*How to complete this task*.
Output only the lines below that start at the line containing "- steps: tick" and end at the line containing "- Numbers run", with both ends kept.

*** Data records Section Begins ***

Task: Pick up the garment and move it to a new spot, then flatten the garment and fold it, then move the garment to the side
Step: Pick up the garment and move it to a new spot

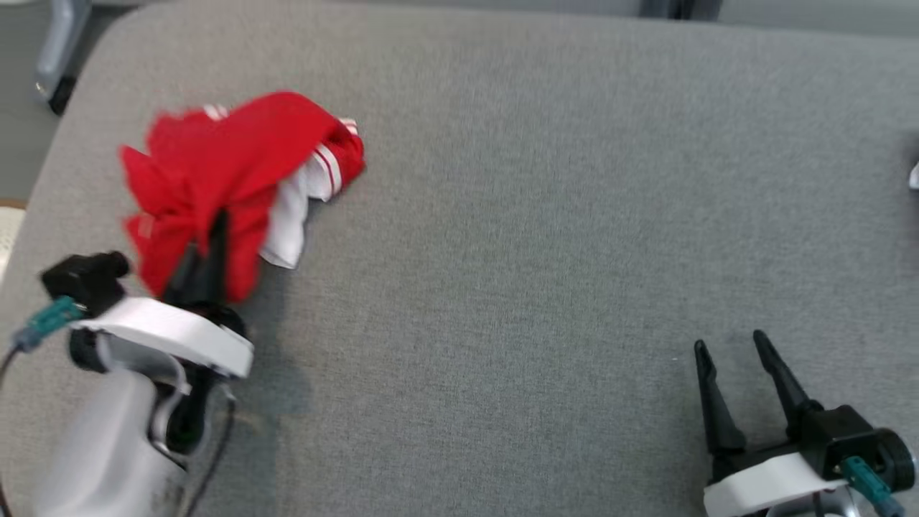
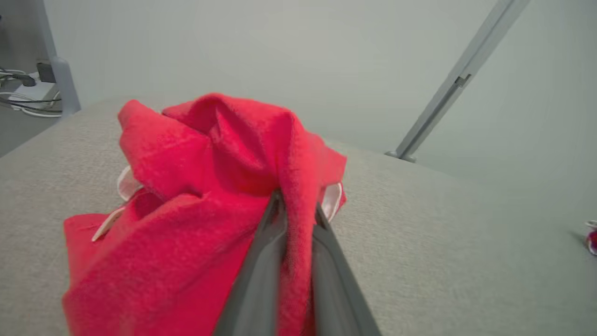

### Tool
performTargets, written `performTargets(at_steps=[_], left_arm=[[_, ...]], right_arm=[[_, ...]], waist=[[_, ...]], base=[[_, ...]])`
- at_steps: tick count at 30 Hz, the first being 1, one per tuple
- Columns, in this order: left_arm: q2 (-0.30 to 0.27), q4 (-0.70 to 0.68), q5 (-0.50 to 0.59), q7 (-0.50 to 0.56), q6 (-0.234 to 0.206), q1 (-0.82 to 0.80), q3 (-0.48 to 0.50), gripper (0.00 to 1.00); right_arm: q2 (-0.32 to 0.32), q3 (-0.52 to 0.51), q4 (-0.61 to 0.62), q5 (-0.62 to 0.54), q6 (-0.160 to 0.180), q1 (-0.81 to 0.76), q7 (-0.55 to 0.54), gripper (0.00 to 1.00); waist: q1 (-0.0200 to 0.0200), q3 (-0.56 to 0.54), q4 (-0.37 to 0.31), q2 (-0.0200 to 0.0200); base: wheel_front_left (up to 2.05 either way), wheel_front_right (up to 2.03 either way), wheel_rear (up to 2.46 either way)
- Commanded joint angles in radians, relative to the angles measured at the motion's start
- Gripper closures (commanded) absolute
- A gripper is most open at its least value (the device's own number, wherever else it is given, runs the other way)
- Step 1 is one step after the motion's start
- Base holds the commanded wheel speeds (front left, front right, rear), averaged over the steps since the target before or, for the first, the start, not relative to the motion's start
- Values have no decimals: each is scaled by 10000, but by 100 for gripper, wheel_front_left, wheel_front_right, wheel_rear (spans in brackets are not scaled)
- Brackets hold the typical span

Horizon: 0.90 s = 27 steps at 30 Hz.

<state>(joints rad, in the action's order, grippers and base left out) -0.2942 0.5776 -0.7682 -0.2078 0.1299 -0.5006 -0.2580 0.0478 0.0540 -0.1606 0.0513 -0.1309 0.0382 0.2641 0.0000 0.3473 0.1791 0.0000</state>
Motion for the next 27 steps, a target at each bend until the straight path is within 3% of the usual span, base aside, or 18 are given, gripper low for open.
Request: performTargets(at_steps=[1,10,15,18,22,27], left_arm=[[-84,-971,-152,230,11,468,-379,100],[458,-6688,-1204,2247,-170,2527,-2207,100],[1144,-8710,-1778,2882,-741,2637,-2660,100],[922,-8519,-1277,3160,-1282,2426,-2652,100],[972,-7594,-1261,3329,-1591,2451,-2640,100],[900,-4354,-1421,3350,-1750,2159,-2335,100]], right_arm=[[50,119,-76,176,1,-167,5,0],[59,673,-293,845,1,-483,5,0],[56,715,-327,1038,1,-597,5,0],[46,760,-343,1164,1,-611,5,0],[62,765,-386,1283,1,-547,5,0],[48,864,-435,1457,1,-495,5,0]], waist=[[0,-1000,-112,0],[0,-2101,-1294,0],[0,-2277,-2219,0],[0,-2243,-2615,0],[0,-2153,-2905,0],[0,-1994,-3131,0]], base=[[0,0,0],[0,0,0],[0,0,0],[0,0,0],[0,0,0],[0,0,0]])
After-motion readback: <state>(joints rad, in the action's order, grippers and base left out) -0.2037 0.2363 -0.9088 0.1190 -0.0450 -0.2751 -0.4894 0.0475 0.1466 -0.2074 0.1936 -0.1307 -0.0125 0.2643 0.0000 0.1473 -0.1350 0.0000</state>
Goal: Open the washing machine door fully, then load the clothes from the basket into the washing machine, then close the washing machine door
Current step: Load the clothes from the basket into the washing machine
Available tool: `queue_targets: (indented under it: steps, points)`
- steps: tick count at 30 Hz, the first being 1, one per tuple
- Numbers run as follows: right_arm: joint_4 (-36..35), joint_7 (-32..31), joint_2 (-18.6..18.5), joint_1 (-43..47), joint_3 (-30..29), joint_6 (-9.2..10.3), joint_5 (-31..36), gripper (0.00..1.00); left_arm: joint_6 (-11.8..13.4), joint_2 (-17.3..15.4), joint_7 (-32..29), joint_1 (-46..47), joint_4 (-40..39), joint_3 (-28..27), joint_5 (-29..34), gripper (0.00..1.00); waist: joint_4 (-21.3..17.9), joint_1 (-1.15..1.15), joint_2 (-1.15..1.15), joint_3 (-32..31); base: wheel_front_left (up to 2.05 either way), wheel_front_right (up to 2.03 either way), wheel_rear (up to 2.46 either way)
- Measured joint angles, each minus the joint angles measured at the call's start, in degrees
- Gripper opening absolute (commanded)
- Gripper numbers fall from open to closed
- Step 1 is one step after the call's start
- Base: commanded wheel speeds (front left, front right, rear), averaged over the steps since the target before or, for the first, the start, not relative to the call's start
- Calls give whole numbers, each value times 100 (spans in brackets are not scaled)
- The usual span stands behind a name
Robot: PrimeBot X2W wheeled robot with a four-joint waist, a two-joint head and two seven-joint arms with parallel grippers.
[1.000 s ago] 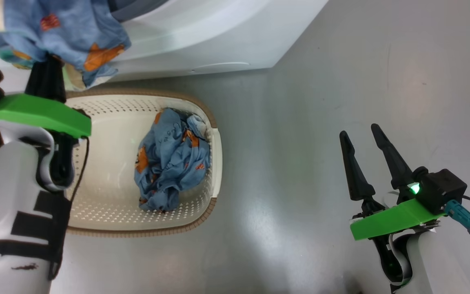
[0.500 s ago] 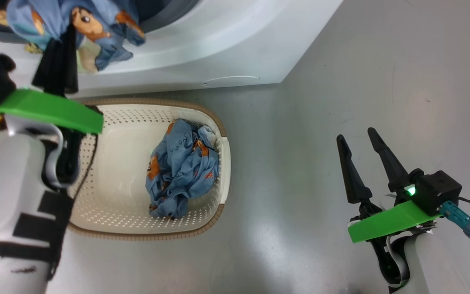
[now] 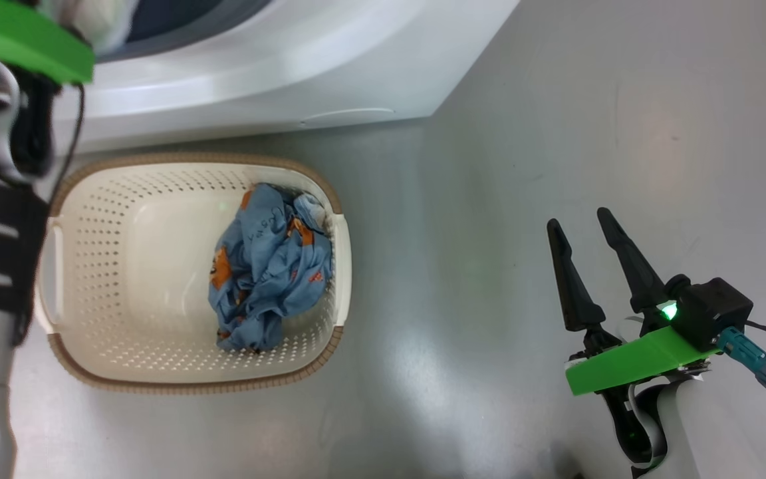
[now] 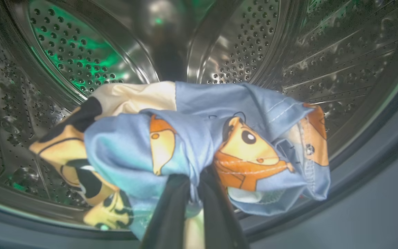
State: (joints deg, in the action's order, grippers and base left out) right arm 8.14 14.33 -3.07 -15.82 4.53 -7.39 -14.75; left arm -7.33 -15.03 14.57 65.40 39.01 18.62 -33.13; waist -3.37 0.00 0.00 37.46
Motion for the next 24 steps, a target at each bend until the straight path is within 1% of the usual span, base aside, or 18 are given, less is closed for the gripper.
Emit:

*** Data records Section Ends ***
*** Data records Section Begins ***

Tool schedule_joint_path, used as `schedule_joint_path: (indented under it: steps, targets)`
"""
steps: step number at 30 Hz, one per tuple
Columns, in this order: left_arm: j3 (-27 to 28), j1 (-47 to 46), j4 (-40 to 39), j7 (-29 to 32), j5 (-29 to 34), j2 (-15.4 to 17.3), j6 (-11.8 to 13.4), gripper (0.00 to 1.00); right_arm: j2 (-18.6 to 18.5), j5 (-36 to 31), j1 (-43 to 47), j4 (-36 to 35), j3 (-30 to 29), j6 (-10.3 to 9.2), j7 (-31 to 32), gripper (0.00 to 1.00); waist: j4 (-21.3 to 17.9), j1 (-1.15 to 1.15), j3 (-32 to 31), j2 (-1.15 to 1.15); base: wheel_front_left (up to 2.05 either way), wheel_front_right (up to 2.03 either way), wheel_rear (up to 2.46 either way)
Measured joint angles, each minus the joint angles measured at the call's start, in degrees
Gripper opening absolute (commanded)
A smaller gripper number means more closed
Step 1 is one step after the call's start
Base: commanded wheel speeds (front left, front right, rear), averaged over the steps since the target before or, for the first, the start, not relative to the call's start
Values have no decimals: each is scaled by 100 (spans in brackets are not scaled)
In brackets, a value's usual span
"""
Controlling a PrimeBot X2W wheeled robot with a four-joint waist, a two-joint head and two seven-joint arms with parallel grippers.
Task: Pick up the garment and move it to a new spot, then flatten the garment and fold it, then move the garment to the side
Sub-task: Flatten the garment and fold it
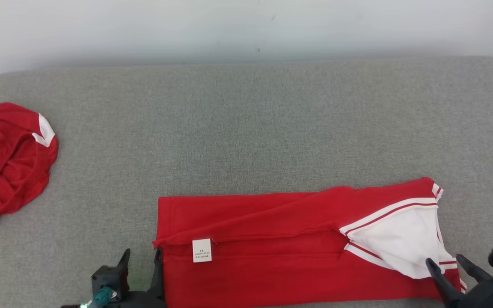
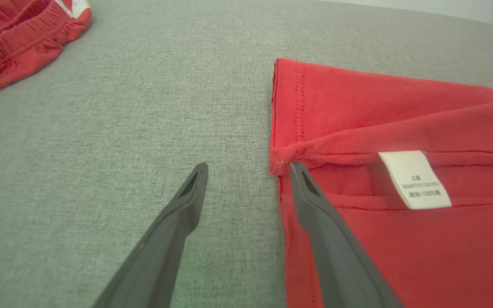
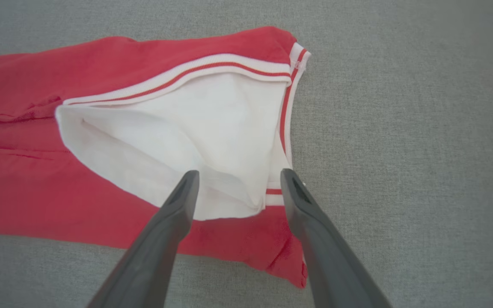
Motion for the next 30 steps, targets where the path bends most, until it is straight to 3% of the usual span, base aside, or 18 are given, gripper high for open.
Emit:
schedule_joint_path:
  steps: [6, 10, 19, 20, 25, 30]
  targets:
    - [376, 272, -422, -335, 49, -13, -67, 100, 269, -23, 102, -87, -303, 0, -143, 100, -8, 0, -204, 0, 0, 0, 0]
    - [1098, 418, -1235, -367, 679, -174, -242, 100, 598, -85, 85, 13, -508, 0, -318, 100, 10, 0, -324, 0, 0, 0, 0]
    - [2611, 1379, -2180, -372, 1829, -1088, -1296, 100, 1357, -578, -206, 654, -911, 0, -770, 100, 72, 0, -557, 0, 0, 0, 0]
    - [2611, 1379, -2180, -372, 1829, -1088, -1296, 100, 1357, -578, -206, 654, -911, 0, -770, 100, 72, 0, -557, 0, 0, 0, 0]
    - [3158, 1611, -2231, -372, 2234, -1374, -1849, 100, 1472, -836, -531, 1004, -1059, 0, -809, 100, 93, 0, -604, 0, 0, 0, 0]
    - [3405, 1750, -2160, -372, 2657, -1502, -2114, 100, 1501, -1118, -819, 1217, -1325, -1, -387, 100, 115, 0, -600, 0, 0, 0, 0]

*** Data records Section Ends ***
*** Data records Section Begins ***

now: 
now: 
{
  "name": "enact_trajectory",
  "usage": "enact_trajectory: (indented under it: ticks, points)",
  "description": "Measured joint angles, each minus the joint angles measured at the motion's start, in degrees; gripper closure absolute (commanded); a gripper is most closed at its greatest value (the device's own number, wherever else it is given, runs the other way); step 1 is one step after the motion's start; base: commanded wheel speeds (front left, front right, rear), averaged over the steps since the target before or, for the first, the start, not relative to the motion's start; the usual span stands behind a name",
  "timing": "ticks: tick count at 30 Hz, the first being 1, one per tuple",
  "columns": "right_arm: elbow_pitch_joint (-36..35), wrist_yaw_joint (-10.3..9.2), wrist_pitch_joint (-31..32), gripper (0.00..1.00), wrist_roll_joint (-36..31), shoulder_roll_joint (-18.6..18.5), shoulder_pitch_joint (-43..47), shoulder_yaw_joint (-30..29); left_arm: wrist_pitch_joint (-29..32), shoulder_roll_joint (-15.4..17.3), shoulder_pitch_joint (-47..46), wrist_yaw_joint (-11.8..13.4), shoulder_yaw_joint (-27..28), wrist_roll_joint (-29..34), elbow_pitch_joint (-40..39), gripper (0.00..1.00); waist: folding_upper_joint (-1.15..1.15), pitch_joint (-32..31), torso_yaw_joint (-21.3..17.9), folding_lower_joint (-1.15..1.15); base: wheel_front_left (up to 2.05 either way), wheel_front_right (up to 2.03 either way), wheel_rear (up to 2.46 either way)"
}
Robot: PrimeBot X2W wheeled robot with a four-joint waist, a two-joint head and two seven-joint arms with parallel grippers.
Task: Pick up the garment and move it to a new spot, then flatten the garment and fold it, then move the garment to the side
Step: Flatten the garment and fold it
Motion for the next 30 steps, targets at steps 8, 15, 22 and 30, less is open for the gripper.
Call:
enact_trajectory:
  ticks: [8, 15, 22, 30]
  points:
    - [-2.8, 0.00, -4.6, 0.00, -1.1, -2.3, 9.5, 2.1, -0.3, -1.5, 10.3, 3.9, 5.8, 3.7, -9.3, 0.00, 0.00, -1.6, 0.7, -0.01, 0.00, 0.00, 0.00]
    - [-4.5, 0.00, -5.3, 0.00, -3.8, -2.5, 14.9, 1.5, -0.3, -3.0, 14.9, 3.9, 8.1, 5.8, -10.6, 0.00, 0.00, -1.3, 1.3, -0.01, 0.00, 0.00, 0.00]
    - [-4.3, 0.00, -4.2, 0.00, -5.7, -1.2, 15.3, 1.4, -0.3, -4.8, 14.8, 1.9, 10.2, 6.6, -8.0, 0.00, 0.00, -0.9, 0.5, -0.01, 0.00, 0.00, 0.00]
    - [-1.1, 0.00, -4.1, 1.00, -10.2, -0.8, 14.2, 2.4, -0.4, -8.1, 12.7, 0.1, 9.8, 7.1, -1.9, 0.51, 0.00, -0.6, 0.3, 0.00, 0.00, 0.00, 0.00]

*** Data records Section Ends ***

*Solution to the exercise*.
- steps: tick count at 30 Hz, the first being 1, one per tuple
- Numbers run as follows: right_arm: joint_4 (-36..35), joint_7 (-32..31), joint_2 (-18.6..18.5), joint_1 (-43..47), joint_3 (-30..29), joint_6 (-9.2..10.3), joint_5 (-31..36), gripper (0.00..1.00); left_arm: joint_6 (-11.8..13.4), joint_2 (-17.3..15.4), joint_7 (-32..29), joint_1 (-46..47), joint_4 (-40..39), joint_3 (-28..27), joint_5 (-29..34), gripper (0.00..1.00); waist: joint_4 (-21.3..17.9), joint_1 (-1.15..1.15), joint_2 (-1.15..1.15), joint_3 (-32..31); base: wheel_front_left (up to 2.05 either way), wheel_front_right (up to 2.03 either way), wheel_rear (up to 2.46 either way)

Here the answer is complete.